# IBH Net für IBH Link S7 Plus frisst Systemleistung



## vierlagig (29 August 2011)

aus der Kategorie: ungünstiges Systemverhalten
Täter: IBH Net Treiber (in der Version 1.4) für Kommunikation mit Link S7 Plus


----------



## IBHsoftec GmbH (30 August 2011)

*IBH Net für IBH Link S7 Plus frisst Systemleistung?*

Hallo,
hierfür benötigen wir bitte etwas mehr Informationen:
-Welche exakte Version des IBH Net Treibers wird verwendet?

​Die aktuellste Version kann von unserer Homepage geladen werden:
​http://www.ibhsoftec-sps.de/german/Download_IBHNet_Update.htm
-Mit welcher Software erfolgt der Zugriff?

Besten Dank


----------



## vierlagig (30 August 2011)

zu den Details: der Zugriff erfolgt mit einem WindowsDienst aus meiner Feder, d.h. es wird die dll (IBHNet 1.0 Type Library) benutzt.

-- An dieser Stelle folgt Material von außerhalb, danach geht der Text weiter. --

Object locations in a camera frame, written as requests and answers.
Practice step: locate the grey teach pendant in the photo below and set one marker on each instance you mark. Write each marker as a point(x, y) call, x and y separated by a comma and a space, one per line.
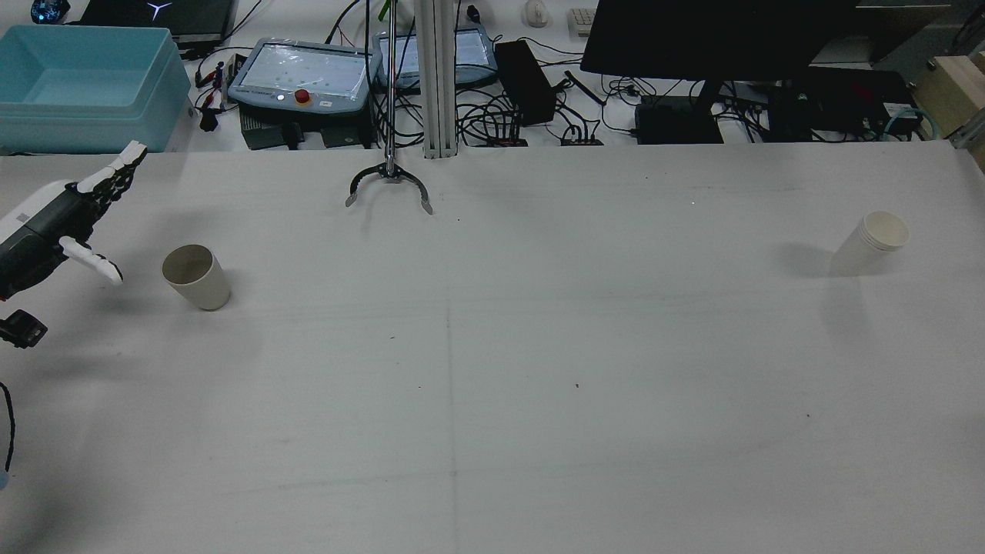
point(477, 58)

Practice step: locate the teach pendant with red button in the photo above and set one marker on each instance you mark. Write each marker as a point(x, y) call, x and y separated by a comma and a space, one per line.
point(304, 75)

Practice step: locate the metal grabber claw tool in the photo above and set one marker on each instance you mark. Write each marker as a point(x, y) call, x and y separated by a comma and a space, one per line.
point(391, 165)

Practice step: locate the blue glowing ball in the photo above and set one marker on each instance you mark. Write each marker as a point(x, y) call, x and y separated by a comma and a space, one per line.
point(49, 10)

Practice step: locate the black power brick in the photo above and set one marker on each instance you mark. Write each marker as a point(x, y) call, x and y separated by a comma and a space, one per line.
point(525, 81)

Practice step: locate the black monitor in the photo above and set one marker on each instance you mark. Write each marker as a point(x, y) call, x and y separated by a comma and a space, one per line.
point(716, 38)

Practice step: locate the aluminium profile post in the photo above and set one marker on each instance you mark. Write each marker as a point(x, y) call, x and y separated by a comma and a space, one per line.
point(439, 85)

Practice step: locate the white paper cup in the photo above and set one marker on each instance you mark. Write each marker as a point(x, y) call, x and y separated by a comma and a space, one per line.
point(860, 250)

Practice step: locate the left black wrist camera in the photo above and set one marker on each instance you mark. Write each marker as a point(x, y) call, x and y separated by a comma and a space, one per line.
point(21, 329)

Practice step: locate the large black electronics unit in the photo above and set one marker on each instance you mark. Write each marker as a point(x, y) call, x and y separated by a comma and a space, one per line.
point(843, 96)

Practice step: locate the small black usb hub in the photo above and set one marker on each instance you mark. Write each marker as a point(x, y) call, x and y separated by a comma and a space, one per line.
point(509, 140)
point(582, 138)

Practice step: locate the black stick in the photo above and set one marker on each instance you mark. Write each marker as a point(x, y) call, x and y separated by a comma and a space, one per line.
point(585, 88)

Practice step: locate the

Problem scheint sich aber vorerst aufgelöst zu haben, haben jetzt die Symantec Endpoint Protection Ausnahmen erweitert, was offs. schon zum erfolg führte. (Danach noch die .net4 Rahmenwerk updates und VMware Tools updates durchgeführt) - im Moment läuft es stabil, sollte es wieder zu Problemen kommen werde ich entsprechende Logs zur Verfügung haben


----------